Spirulina supplementation in pregnant women showed: significant increase in serum retinol concentration in both the mother and the infant and significant increase in birth weight and gestational age with lower preterm deliveries.

c) Maternal nutritional status in early pregnancy: The effects of maternal nutritional status on placental development and its role in intra uterine fetal growth pattern pregnancy outcome.



3. Maternal infections and pregnancy outcome

a) Although the role of infections involving the reproductive tract in adverse pregnancy outcome is well established in western literature, it has not been explored in women of low-income group. A study was undertaken in low and high-risk pregnant women of low and high-income groups. Chlamydia trachomatis and Toxoplasmosis were the most common infections and were associated with prematurity and premature rupture of membranes. Among the high-risk women, chlamydia emerged as major threat to poor pregnancy outcome. In addition, chlamydia was of higher prevalence in pregnant women of low-income group compared to high-income group of women, with higher prematurity among the seropositives, of low-income group.

b) Avidity ELISA: Avidity ELISA is a novel test developed recently to distinguish acute Vs chronic asymptomatic infections like toxoplasmosis, rubella. The usefulness of this technique was tested in our laboratory in a sub-sample of pregnant women, seropositive for toxoplasmosis specific IgM / IgG antibodies.

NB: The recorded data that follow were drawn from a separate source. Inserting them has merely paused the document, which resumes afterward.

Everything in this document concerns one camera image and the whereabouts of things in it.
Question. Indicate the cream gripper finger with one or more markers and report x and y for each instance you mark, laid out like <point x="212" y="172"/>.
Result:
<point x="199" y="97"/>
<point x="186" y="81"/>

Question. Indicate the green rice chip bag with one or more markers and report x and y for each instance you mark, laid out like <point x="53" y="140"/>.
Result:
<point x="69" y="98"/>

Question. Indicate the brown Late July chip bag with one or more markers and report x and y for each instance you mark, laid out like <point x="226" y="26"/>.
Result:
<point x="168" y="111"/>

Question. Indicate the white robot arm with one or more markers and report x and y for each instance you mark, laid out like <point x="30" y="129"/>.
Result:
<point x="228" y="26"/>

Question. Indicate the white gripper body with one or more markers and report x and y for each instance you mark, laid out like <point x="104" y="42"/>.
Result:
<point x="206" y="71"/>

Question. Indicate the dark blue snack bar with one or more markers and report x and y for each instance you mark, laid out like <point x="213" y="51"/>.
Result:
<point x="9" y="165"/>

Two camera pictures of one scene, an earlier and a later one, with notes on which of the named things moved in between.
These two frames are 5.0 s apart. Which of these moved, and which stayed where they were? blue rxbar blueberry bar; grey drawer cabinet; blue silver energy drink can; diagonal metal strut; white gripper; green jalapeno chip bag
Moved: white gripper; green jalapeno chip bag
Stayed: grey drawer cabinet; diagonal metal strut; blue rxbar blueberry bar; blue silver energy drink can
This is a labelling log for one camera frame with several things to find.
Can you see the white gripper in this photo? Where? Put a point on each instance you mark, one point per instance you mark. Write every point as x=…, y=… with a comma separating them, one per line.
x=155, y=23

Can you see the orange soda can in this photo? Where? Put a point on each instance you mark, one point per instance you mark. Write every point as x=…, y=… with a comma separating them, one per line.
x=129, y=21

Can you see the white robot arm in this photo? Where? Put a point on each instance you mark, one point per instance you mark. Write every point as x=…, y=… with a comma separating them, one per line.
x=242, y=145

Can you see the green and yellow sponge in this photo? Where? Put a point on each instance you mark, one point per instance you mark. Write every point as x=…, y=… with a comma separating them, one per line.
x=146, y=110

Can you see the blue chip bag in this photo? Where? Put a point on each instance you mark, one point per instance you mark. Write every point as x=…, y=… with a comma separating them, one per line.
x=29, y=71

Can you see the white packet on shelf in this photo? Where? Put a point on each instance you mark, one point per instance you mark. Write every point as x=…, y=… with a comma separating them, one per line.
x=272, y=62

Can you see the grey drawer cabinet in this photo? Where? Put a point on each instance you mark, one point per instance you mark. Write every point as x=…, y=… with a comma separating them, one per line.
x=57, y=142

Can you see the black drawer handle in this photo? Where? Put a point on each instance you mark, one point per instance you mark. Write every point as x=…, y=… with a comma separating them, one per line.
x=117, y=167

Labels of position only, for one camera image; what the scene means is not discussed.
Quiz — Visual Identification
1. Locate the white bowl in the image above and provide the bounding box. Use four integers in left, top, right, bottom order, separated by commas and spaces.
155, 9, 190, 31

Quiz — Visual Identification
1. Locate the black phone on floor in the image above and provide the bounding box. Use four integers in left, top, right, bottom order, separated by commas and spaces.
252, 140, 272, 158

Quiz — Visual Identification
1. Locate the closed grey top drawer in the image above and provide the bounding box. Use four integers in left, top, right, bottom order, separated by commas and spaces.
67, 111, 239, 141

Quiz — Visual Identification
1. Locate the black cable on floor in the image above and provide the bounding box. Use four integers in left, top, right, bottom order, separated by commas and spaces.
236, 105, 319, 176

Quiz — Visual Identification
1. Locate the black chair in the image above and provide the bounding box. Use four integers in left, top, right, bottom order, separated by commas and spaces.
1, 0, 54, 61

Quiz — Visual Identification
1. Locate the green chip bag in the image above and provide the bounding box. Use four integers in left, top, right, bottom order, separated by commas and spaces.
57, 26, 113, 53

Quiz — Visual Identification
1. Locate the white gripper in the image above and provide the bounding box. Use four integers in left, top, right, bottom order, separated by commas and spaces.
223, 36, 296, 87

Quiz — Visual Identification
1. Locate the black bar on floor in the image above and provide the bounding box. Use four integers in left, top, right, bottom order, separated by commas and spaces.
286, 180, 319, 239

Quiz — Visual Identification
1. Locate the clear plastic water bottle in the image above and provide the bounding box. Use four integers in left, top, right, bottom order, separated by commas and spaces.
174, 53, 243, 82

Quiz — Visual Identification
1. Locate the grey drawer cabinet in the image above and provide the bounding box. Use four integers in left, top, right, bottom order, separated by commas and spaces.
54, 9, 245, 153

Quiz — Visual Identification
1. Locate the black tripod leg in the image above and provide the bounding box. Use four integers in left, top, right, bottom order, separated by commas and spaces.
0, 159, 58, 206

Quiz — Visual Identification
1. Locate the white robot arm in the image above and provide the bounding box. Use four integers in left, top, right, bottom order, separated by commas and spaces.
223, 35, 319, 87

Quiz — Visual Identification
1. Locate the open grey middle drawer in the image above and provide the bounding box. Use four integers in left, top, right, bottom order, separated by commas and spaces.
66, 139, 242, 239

c) Local immune responses to Vaginal Infections (Bacterial vaginosis, Candidiasis, and Trichomoniasis) in undernourished women indicated adequate IgA levels, albeit greater degradation in those with bacterial vaginosis. Also a type II local cytokine response was observed in these women vaginal infections were found to be highly prevalent in non pregnant and pregnant women, BV being the most prevalent.